Jaimie contacted me about two weeks ago after reading one of my articles in the Killeen Daily Herald. The three friends went in on a fishing boat together, but as Jaimie put it, “We sure don’t pull in the numbers that you do”.
So, today was both intended to be a fun day of fishing for friends, as well as an introduction to more productive fishing tactics used in this season on Stillhouse Hollow Reservoir. The forecast indicated we were to have 11 to 13 mile-per-hour winds all morning, and as I rose just before 5 AM in preparation for the trip, there was indeed a stiff west southwesterly wind already blowing.
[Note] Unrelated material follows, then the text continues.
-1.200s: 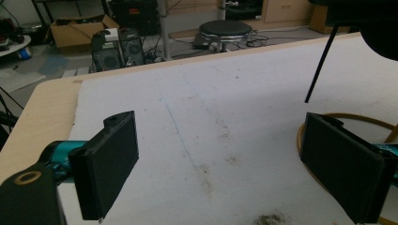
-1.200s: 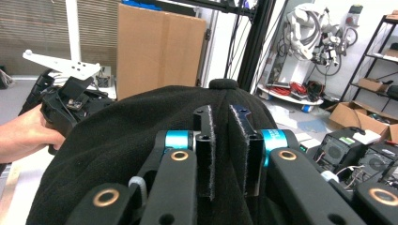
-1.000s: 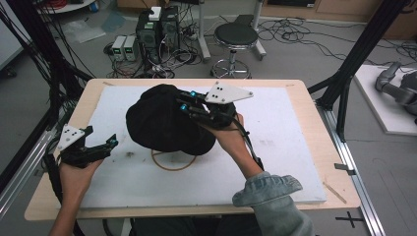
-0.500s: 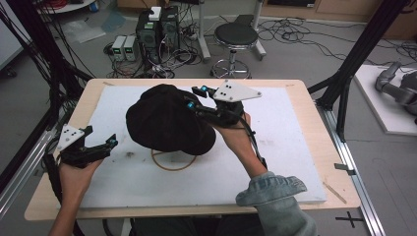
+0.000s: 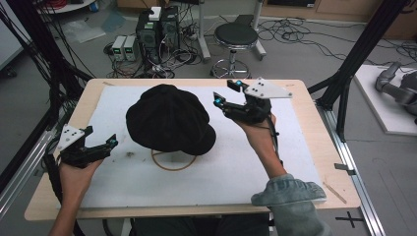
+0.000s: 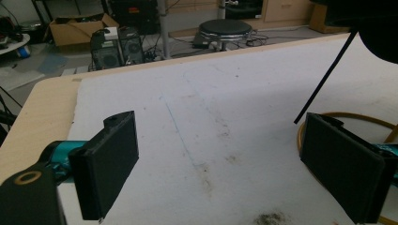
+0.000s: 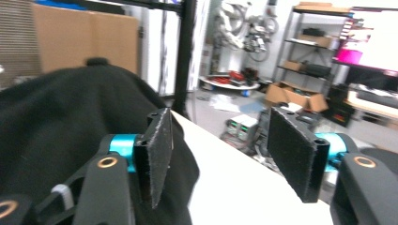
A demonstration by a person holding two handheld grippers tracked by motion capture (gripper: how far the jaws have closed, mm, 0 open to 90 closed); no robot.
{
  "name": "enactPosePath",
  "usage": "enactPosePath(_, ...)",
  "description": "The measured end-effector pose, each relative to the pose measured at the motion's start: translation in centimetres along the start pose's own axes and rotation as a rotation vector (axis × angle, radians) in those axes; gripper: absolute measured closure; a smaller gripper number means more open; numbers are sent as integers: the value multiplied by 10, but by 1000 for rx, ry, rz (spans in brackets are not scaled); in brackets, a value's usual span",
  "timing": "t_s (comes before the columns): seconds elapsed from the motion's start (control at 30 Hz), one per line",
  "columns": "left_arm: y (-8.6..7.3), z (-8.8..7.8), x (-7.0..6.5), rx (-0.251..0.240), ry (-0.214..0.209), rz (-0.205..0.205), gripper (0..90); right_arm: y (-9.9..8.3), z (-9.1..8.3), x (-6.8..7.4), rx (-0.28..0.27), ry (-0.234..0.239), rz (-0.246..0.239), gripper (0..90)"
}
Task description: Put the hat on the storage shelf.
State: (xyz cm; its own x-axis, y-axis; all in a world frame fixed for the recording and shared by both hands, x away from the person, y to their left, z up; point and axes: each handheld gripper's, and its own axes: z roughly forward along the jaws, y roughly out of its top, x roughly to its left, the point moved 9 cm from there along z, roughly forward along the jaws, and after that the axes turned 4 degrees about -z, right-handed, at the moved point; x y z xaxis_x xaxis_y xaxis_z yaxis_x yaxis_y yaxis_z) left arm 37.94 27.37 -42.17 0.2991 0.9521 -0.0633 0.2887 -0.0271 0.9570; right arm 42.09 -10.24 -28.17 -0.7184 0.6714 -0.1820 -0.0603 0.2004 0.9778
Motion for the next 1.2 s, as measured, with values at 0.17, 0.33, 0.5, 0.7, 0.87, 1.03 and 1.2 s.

However, as sunrise approached, this wind slacked off and our first hour on the water was spent under fairly bright, calm conditions.
By 8 AM, a high white, thin layer of cloud cover begin to build in and a south southwesterly breeze returned, slowly tapering up to 13 mph.
During the time of bright, calm conditions the fishing was slow and required a very methodical approach. We used a combination of easing and slow smoking to put approximately 30 fish in the boat during our first 90 minutes on the water.
As the clouds and wind built, more bird activity became noticeable, and sonar revealed that fish were beginning to move higher up off the bottom and into a feeding posture. We hopped to three different areas under these breezy, conditions and enjoyed consistent catching, albeit for mostly smaller fish.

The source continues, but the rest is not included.